Friday, 03 December 2021 04:05 GMT

Afghan deported from Germany commits suicide in Kabul hotel

(MENAFN- Gulf Times) An Afghan man deported from Germany has been found dead in a hotel room in Kabul after committing suicide, officials said Wednesday.
The 23-year-old man, who has not been identified, was forcibly returned to the Afghan capital on July 4 along with 68 other failed Afghan asylum seekers.
He had been staying at a hotel used by the International Organization for Migration (IOM) as temporary accommodation for returnees while he waited to go to the western city of Herat.
His body was found on July 10. A police investigation into his death is under way, but an IOM official said the man had "apparently" committed suicide.
The IOM issued a statement calling for "assisted voluntary return and reintegration" instead of deportations.
"Forced returns carry the stigma of failure, can encourage unsafe re-migration, and increase risks and hardships for the returnee," the IOM said.
A spokesman for the immigration office in Hamburg, where the man had been living since 2011, said he had been convicted of a number of crimes including theft, resisting arrest and drug law violations.

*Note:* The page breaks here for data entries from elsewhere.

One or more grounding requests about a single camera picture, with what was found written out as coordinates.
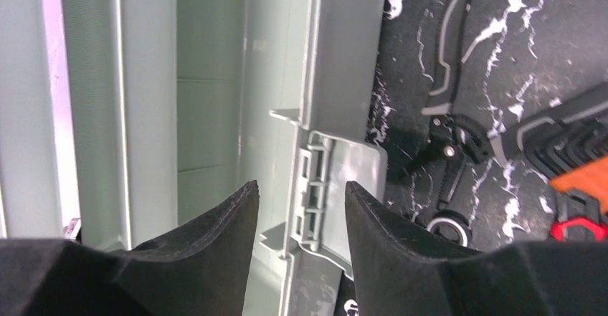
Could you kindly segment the green handled screwdriver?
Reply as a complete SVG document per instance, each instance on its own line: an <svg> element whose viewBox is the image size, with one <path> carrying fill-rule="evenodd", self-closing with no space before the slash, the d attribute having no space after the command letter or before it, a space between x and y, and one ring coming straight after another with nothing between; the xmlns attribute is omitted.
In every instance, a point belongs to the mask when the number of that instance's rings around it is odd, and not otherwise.
<svg viewBox="0 0 608 316"><path fill-rule="evenodd" d="M427 144L405 168L413 173L435 161L443 161L443 176L437 200L432 205L445 210L453 197L466 163L482 163L490 157L485 128L476 120L453 112L462 67L462 40L471 0L450 0L437 33L434 82L421 114L430 117Z"/></svg>

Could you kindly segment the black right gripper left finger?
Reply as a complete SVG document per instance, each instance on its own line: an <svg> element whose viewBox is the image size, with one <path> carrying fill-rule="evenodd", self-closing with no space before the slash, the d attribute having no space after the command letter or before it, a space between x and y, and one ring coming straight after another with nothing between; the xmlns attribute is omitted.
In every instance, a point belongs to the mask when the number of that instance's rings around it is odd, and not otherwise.
<svg viewBox="0 0 608 316"><path fill-rule="evenodd" d="M3 315L241 315L259 188L139 244L102 252L67 239L1 241Z"/></svg>

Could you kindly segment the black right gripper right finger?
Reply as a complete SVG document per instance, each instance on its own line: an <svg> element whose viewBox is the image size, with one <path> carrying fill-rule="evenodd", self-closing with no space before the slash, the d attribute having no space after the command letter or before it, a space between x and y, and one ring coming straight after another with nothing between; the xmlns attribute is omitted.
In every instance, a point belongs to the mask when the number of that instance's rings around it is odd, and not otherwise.
<svg viewBox="0 0 608 316"><path fill-rule="evenodd" d="M605 315L607 244L524 241L479 252L345 187L361 315Z"/></svg>

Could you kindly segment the red black utility knife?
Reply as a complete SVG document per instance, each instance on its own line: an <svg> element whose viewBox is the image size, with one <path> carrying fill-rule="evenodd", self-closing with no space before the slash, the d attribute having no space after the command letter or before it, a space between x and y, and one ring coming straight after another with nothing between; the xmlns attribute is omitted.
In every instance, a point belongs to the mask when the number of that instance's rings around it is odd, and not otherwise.
<svg viewBox="0 0 608 316"><path fill-rule="evenodd" d="M595 161L607 152L607 83L537 112L490 139L499 164L523 154L548 178Z"/></svg>

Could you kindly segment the orange utility knife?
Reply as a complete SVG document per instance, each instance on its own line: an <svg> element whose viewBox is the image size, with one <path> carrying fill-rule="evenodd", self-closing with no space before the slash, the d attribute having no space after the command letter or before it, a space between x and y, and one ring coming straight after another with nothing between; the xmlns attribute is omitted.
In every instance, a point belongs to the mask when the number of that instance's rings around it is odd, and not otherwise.
<svg viewBox="0 0 608 316"><path fill-rule="evenodd" d="M549 181L559 193L572 189L581 191L599 202L600 211L607 213L607 156L596 159Z"/></svg>

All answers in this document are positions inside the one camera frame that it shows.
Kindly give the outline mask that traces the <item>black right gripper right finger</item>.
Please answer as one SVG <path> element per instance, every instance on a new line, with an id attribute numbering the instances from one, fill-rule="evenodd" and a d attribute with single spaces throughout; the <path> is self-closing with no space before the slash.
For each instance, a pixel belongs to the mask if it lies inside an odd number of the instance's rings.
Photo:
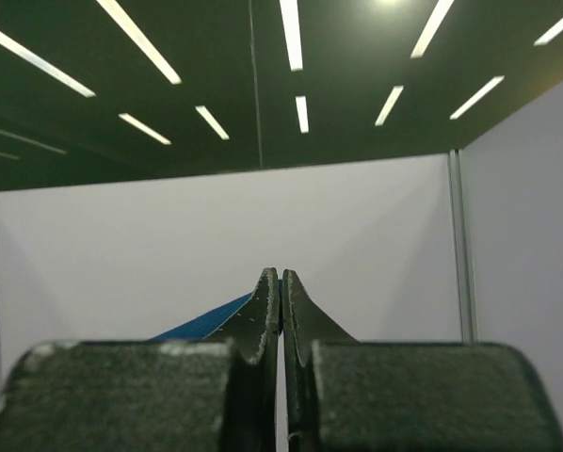
<path id="1" fill-rule="evenodd" d="M 497 343 L 361 342 L 281 280 L 293 451 L 563 451 L 539 373 Z"/>

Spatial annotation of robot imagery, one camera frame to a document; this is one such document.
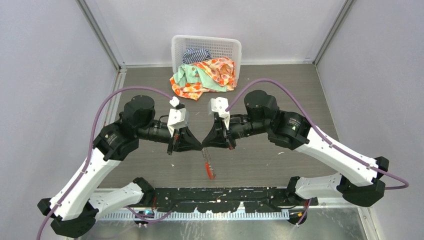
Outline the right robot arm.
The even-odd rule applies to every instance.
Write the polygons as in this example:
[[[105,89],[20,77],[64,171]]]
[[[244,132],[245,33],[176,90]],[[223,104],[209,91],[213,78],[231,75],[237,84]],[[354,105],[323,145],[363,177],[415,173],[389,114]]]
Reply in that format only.
[[[254,90],[244,97],[246,114],[230,114],[226,98],[212,98],[208,110],[214,117],[213,127],[202,141],[205,148],[233,150],[236,140],[267,134],[278,147],[313,157],[335,170],[321,177],[293,176],[285,190],[291,205],[312,198],[338,198],[371,207],[385,194],[382,176],[389,168],[385,157],[371,158],[341,145],[319,128],[313,128],[301,114],[283,111],[274,96]]]

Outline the metal keyring holder red handle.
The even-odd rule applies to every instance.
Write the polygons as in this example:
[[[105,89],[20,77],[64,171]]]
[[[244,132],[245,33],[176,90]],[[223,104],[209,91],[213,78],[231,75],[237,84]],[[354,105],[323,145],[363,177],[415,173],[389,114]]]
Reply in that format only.
[[[205,169],[206,169],[207,176],[210,180],[214,180],[216,178],[216,175],[211,165],[211,156],[208,152],[208,149],[205,147],[201,150],[201,152],[202,152],[203,159],[205,161]]]

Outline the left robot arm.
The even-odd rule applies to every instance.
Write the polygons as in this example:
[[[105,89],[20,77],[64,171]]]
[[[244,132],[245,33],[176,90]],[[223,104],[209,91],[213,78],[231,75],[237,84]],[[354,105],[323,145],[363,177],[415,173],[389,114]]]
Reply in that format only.
[[[126,186],[94,196],[104,178],[131,152],[140,140],[164,143],[167,153],[199,151],[201,143],[188,128],[188,111],[174,97],[167,122],[155,119],[155,102],[147,95],[134,96],[120,112],[117,121],[106,125],[92,141],[90,154],[65,187],[52,198],[38,203],[41,213],[51,218],[51,228],[59,236],[78,238],[103,216],[120,208],[153,204],[155,190],[137,177]]]

'69 deported on 69th birthday'

Civilians continue to bear the brunt of the bloody conflict that has been raging since 2001, making the issue of deportations from Germany and other European countries highly controversial.
Germany itself is deeply divided over the issue.
Chancellor Angela Merkel has faced a strong backlash over her decision in 2015 to open Germany's borders to a mass influx of migrants, many from war-torn Syria, Iraq and Afghanistan, that led to more than one million arrivals.
She cited the risk of a "humanitarian catastrophe" in explaining her policy, and her government has since returned to a more restrictive stance.
In 2016, Berlin signed a deal with Kabul to repatriate Afghans who had failed to obtain asylum, and began expelling people in December 2016.
So far this year, 148 Afghans have been deported from Germany, official figures show.
Some of the deportees have spent most of their lives living outside of Afghanistan.
More Afghans are likely to be deported after Merkel's shaky three-party coalition agreed last week on a tougher migration policy that will reduce the number of asylum-seekers in the country.
Arch-conservative Interior Minister Horst Seehofer had threatened Merkel with an ultimatum to curb arrivals, sparking the worst political crisis of her government of just barely 100 days.
On Tuesday he drew scorn after a news conference on his migration policy with a quip about the latest deportation flight.
"It was on my 69th birthday of all days -- and I didn't even order it -- that 69 people were returned to Afghanistan," he said with a smile. "That's far more than usual."
The remarks triggered a storm of protest, with Renate Schmidt of the Social Democrats calling them "shameful" and lacking "any shred of humanity".
Ulla Jelpke, an MP from the far-left opposition party Linke, called the comments "disgusting" and demanded Seehofer's resignation.